EnBW kündigt Sozialleistungen und plant massiven Stellenabbau

Die Energie Baden-Württemberg (EnBW) begann im Oktober mit der Umsetzung der rigorosen Sparmaßnahmen und Stellenstreichungen, die der neue Vorstandsvorsitzende Utz Claassen im Juli angekündigt hatte (030706). Auf zwei außerplanmäßigen Betriebsversammlungen in Heilbronn und Karlsruhe protestierten am 6. Oktober rund 5000 Mitarbeiter gegen die Pläne der Konzernleitung. Im Anschluss an viertägige Verhandlungen gaben Betriebsräte und EnBW-Vorstand am 30. Oktober eine gemeinsame Erklärung ab, wonach sie sich über einen "sozialverträglichen Personalabbau" geeinigt haben. Demnach gelten für alle Mitarbeiter, die bis zum 31. Dezember 2005 in Vorruhestand gehen, noch die bislang gültigen Regelungen zur Altersversorgung. Das gleiche wurde für Mitarbeiter vereinbart, die bis zu diesem Termin die Altersteilzeit in Anspruch nehmen. Die Vorruhestands-Regelung wird auf den Jahrgang 1951 ausgeweitet.

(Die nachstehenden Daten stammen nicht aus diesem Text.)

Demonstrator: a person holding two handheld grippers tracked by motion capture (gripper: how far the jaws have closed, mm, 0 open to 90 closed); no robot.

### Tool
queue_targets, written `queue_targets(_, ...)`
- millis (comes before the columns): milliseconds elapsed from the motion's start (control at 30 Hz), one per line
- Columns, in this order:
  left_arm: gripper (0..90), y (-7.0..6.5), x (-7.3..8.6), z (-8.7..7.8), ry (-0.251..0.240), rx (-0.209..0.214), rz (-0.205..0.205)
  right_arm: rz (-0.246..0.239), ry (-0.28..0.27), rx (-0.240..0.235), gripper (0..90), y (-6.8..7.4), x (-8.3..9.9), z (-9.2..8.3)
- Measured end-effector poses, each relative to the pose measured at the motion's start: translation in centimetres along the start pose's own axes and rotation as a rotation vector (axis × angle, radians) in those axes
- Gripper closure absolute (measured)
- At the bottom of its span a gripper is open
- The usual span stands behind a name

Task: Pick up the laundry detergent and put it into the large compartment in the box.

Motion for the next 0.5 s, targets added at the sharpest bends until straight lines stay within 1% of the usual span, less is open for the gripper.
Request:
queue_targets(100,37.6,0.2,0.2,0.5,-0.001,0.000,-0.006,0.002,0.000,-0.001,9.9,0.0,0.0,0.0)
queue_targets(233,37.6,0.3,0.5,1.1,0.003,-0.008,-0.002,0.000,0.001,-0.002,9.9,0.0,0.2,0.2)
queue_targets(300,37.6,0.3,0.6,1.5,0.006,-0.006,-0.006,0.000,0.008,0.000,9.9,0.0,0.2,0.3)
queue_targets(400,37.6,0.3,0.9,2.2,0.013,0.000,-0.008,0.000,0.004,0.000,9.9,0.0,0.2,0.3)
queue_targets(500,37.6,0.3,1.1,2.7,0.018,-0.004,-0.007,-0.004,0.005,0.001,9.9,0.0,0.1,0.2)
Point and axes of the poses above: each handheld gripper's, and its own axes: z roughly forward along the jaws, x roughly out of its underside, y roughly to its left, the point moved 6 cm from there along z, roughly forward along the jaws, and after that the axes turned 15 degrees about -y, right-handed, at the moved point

Weitere Stellen sollen durch Abfindungsangebote und Nichtverlängerung von Zeitverträgen eingespart werden. Die jetzt vereinbarten Maßnahmen seien ein "erster Schritt", der dem Abbau von 2000 Arbeitsplätzen entspreche, sagte EnBW-Arbeitsdirektor Bernhard Beck gegenüber dem "Handelsblatt" (31.10.). Eine weitere Senkung der Personalkosten könne beispielsweise über die Einführung der Vier-Tage-Woche ohne Lohnausgleich erzielt werden.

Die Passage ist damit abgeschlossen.